The International Cancer Genome Consortium75,76 (ICGC) https://dcc.icgc.org/ is a resource similar to TCGA and also contains TCGA samples. Therapeutically Applicable Research to Generate Effective Treatments (TARGET) is similar to TCGA in the sense that it contains multiple types of molecular data, including methylation data, for several different tumor types. The data are available directly from https://ocg.cancer.gov/programs/target/data-matrix or through the GDC Data Portal.
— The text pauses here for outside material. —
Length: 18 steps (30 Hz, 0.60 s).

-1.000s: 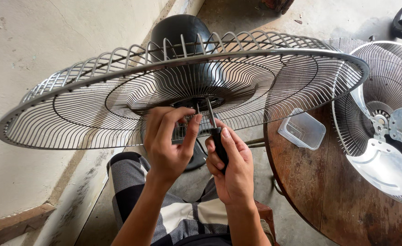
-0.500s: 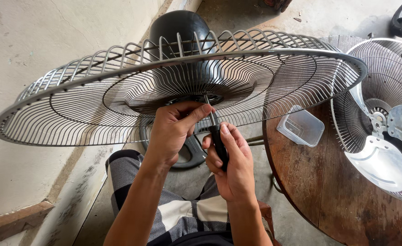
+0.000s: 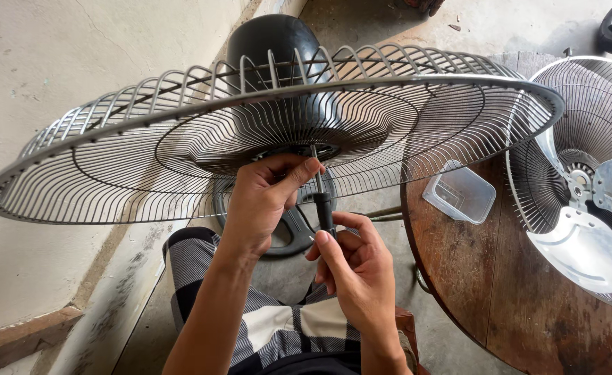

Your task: The person attaches the front wire cage to an electric fan stand and secures it using a screwdriver. They tighten the central screw and then work on additional fasteners at the base of the cage.

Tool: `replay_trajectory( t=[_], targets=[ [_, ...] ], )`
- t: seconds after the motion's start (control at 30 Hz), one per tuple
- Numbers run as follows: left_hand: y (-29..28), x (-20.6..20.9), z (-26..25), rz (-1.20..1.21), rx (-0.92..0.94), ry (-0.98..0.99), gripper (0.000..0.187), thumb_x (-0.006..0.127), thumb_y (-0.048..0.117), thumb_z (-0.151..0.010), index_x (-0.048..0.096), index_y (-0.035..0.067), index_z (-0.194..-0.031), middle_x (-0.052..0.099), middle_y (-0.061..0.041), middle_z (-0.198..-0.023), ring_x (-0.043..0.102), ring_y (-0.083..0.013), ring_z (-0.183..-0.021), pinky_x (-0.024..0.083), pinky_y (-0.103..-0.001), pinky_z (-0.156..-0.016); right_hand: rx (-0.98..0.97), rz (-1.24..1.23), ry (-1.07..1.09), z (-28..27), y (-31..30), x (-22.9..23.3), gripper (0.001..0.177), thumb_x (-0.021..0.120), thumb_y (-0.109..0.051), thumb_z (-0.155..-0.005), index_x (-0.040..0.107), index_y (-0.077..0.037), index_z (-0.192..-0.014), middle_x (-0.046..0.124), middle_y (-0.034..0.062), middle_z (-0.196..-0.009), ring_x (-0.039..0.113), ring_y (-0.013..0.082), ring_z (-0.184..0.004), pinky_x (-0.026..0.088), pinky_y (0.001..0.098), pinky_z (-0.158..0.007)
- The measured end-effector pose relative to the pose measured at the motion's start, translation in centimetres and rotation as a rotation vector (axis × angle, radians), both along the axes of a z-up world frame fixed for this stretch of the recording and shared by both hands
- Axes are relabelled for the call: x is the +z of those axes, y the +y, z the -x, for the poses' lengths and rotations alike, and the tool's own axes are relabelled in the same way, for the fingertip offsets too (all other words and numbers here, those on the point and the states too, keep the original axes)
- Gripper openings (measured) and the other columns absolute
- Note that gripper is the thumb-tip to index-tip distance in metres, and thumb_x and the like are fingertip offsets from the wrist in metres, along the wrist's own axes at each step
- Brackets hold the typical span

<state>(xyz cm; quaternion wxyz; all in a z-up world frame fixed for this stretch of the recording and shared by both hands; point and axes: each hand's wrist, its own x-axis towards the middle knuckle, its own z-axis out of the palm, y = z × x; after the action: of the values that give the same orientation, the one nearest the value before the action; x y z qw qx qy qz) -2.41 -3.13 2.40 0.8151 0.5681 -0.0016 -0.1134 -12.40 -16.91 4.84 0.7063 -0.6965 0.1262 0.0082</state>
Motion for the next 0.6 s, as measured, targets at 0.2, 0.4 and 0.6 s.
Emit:
replay_trajectory(
  t=[0.2, 0.4, 0.6],
  targets=[
    [0.7, -0.5, 1.7, 0.01, -0.135, -0.009, 0.021, 0.07, 0.02, -0.097, 0.079, 0.002, -0.104, 0.07, 0.0, -0.072, 0.042, -0.0042, -0.049, 0.031, -0.021, -0.044, 0.008, -0.075, 0.017, 0.2, 0.1, -0.3, 0.03, 0.058, -0.012, -0.1, 0.058, 0.005, -0.125, 0.072, 0.0117, -0.074, 0.055, 0.0051, -0.048, 0.037, 0.0185, -0.039],
    [0.8, -0.7, 3.0, 0.131, -0.127, 0.036, 0.026, 0.072, 0.015, -0.095, 0.078, 0.001, -0.116, 0.071, -0.003, -0.077, 0.047, -0.0047, -0.055, 0.037, -0.022, -0.047, 0.012, -0.258, 0.04, 0.2, -0.5, -0.4, 0.03, 0.054, -0.015, -0.102, 0.059, 0.006, -0.123, 0.069, 0.0131, -0.074, 0.051, 0.0077, -0.046, 0.033, 0.0211, -0.038],
    [0.1, -0.8, 3.2, 0.188, -0.087, 0.069, 0.025, 0.072, 0.014, -0.094, 0.078, 0.001, -0.115, 0.08, -0.009, -0.091, 0.045, -0.0041, -0.056, 0.037, -0.021, -0.049, 0.049, -0.425, 0.051, 0.2, -0.9, -0.9, 0.031, 0.053, -0.019, -0.104, 0.058, 0.004, -0.124, 0.067, 0.0133, -0.073, 0.048, 0.0072, -0.044, 0.03, 0.02, -0.037]
  ],
)
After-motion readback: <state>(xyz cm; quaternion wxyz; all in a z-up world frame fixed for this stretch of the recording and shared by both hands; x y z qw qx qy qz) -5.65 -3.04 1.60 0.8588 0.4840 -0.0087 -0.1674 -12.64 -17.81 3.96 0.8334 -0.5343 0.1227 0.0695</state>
Gene Expression Omnibus77 (GEO) and ArrayExpress78 are two public molecular data repositories with multiple methylation datasets available. The data can be accessed directly from their corresponding web pages through different application programming interfaces (APIs) and through some of the tools listed in Table 1.
Methylation data are also available from the Cancer Cell Line Encyclopedia79 (CCLE). Multiple types of molecular data, including reduced representation bisulfite sequencing (RRBS) methylation data, are available at https://portals.broadinstitute.org/ccle/data. The publication by Iorio et al.80 provides HM450 methylation data for 1028 CCLE cell lines and is available in GEO (GSE68379) or through ArrayExpress (E-MTAB-3610).
Compiled datasets from GEO, TCGA, and other sources are also available through different methylation databases. EWAS Data Hub81, DiseaseMeth82,83, and PubMeth84 are examples of such databases, but it should be noted that online tools may not always be updated and/or functional, while the source data from GEO, ArrayExpress, and TCGA are always available and up to date.
Visualization of methylation data
Methylation data can be visualized similarly to other types of molecular data, such as gene expression data, e.g., with heatmaps, PCA plots and boxplots, but there are some unique features of methylation data that require some special considerations. The TCGA prostate adenocarcinoma (PRAD) methylation dataset will be used as an example dataset for different types of informative visualizations.
Sample-to-sample density scatter plots
Replicates can be compared using sample-to-sample density scatter plots, as exemplified in Siegel et al.85. In Fig. 2a, four replicates from the TCGA PRAD study are compared by plotting all CpG probes in a scatter plot and assigning colors based on the density of each CpG probe. The density can quickly and easily be calculated using the algorithm described by Eilers and Goeman86. Even if there are several hundred thousand markers in the plot, the density clearly shows how similar each replicate pair is. Most CpG probes are located on or close to the black y=x line, indicating that the CpG probes have the same methylation value across the two replicates. The numbers of CpG probes that have a difference larger than 0.2 and 0.3 (|Δβ| > 0.2, (|Δβ| > 0.3) are listed in the top corner together with the correlation coefficient. It is clear from the density plots and the numbers that replicate 3 is different when compared to the other three replicate pairs.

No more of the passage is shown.